How to complete this task - List all lines of the data that include the string "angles".

Supplied data -

———

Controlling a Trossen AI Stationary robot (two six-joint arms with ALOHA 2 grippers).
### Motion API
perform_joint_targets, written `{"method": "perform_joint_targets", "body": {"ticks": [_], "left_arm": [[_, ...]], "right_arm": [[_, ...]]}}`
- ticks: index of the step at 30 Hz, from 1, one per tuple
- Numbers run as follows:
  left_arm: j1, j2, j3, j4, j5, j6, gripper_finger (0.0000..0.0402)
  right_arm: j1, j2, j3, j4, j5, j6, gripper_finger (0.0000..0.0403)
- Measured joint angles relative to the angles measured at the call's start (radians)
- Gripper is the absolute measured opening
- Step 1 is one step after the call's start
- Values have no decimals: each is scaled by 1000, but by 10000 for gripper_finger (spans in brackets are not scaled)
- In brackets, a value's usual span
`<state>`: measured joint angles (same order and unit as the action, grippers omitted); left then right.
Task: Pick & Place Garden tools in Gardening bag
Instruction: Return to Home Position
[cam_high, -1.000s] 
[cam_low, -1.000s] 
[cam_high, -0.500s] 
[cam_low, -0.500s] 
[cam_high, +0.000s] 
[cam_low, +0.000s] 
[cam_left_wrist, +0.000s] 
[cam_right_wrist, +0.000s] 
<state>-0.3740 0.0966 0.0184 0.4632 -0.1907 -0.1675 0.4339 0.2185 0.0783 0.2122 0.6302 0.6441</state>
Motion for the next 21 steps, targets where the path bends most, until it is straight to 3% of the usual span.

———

Output for this exercise -
- Measured joint angles relative to the angles measured at the call's start (radians)
`<state>`: measured joint angles (same order and unit as the action, grippers omitted); left then right.

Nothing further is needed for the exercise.